News / City Life

The City Council finally remembered that Uber needs to be regulated in NYC

The City Council finally remembered that Uber needs to be regulated in NYC
Photograph: Pixabay

In 2015, Mayor Bill de Blasio entered a battle with Uber that he would ultimately lose. That summer, he and a key collection of City Council members sponsored a proposed measure that would freeze the company’s growth in the city until an impact study could be completed. 

“More than 2,000 new for-hire vehicles are being added to our streets every month, overwhelming the most congested parts of Manhattan,” De Blasio wrote in a New York Daily News op-ed. “For perspective, that means we're facing the addition of over 25,000 cars to our streets over the next year—the rough equivalent of two times the total number of yellow taxis in all of New York City.”

Uber responded by launching a full-blown campaign to discredit the mayor, calling for New Yorkers to contact their representatives and voice dissent toward a cap on the company. The City Council eventually dropped the freeze. By the end of 2016, there were more than 50,000 ride-sharing vehicles operating within the city.

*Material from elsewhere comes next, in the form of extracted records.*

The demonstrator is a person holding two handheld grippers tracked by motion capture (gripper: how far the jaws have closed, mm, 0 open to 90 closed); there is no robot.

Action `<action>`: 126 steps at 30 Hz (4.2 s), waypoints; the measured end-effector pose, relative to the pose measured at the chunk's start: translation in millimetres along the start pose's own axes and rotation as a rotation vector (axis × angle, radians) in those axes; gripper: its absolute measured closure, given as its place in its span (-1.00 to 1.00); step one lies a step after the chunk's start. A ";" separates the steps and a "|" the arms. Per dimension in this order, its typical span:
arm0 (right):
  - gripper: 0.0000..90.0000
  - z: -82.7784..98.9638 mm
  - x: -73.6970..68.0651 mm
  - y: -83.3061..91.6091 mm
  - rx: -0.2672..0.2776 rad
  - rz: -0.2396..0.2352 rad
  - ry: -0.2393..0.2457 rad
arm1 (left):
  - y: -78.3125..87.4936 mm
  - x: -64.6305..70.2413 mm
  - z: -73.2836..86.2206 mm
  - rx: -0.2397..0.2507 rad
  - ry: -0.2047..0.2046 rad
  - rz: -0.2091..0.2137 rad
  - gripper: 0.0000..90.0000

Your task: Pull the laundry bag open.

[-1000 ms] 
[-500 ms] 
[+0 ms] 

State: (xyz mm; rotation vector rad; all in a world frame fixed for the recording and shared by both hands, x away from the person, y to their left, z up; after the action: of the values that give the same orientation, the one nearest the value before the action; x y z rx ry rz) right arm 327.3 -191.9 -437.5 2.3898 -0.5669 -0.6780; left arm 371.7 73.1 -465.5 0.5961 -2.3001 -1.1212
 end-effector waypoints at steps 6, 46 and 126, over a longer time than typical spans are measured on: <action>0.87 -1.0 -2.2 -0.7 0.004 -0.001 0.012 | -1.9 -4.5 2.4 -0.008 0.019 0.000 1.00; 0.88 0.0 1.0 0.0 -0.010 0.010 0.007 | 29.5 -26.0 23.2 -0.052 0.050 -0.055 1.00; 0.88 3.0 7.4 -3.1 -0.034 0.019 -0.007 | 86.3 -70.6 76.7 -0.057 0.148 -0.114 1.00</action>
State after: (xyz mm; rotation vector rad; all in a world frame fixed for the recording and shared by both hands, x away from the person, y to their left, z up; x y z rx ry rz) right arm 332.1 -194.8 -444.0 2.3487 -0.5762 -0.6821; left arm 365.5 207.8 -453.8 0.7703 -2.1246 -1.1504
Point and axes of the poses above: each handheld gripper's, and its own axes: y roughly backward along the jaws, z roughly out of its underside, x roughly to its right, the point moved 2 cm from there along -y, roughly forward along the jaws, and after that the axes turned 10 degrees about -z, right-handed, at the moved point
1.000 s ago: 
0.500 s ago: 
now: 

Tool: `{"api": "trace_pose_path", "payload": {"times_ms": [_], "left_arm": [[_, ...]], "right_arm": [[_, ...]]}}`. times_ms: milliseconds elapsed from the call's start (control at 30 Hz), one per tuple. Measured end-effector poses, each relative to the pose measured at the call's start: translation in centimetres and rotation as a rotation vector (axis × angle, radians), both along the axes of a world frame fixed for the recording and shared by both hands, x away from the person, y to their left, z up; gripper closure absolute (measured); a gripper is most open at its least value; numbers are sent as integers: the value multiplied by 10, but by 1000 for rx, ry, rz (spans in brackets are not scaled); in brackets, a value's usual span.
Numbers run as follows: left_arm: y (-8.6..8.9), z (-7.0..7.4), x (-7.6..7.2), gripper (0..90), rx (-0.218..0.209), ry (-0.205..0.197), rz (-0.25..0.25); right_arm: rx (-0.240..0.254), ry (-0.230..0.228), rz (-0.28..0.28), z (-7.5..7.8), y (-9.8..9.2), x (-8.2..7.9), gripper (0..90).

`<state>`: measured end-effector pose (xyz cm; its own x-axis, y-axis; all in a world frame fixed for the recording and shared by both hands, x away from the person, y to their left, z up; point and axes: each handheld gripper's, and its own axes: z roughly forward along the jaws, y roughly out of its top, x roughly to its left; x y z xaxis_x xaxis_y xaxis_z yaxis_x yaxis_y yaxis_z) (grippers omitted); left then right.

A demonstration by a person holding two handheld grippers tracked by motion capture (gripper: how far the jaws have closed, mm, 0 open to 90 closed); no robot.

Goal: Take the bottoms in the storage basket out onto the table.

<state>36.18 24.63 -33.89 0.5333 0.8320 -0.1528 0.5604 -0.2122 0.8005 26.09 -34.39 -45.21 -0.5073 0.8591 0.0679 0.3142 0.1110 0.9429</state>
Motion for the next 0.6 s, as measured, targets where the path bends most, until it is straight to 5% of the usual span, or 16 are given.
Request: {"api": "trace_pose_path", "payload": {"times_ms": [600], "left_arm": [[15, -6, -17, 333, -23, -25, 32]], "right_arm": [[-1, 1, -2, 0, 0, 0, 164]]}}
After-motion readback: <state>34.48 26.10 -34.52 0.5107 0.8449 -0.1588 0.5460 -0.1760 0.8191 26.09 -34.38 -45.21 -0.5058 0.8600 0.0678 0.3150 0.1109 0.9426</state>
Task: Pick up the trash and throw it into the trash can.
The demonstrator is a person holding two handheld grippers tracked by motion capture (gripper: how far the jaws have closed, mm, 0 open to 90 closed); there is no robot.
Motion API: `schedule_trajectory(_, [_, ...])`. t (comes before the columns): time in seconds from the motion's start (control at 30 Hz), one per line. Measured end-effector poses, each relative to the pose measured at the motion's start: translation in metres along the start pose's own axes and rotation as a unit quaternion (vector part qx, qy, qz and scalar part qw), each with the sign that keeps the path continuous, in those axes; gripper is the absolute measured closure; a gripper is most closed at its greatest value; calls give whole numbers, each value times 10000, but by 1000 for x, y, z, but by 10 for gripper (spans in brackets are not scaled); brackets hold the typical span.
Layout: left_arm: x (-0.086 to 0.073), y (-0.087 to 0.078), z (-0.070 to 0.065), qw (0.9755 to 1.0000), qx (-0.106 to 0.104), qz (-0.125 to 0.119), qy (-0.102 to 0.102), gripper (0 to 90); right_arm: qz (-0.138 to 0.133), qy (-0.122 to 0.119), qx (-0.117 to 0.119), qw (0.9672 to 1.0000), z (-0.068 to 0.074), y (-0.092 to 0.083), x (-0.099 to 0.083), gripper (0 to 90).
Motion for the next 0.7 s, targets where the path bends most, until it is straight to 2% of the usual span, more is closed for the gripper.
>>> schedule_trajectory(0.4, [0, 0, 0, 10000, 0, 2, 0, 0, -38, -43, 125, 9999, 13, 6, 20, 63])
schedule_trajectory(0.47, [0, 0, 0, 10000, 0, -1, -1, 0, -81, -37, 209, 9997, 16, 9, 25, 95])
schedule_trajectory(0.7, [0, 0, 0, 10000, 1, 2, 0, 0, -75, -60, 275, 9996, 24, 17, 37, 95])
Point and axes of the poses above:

Three years later, the City Council is poised to take another swing at ride-sharing giants. Crain’s New York reports that legislation proposed in a For-Hire Vehicle Committee meeting earlier this week would impose regulations on the services, including an annual $2,000 fee on each vehicle. 

Critics have been calling for the regulation of Uber and the like for years. The number of taxis in the city is capped at 13,500, and the medallions required to operate one cost hundreds of thousands of dollars. Ride-sharing services have faced no such barrier, and their rapid growth has largely contributed to a major dip in the speed of traffic through Manhattan

Richard Lipsky, a lobbyist and a longtime critic of Uber, gave testimony at the committee meeting. “The city is now suing oil companies to hold them responsible for present and future damage to the city from climate change,” he harped. “In exchange for this largesse, Uber gifted back the city traffic choking congestion that’s costing New York business around $20 billion a year.”

Ride-sharing services have a murky road ahead in New York City. Governor Andrew Cuomo has already proposed congestion pricing that would charge additional fees for any ride-sharing vehicle that operates below 60th Street. While all that’s happening, General Motors is already testing self-driving cars in the city, and Uber and Lyft are not far behind.

What’s clear is that the City Council is gearing up to relaunch its fight against Uber. Whether or not it'll actually be successful remains to be seen.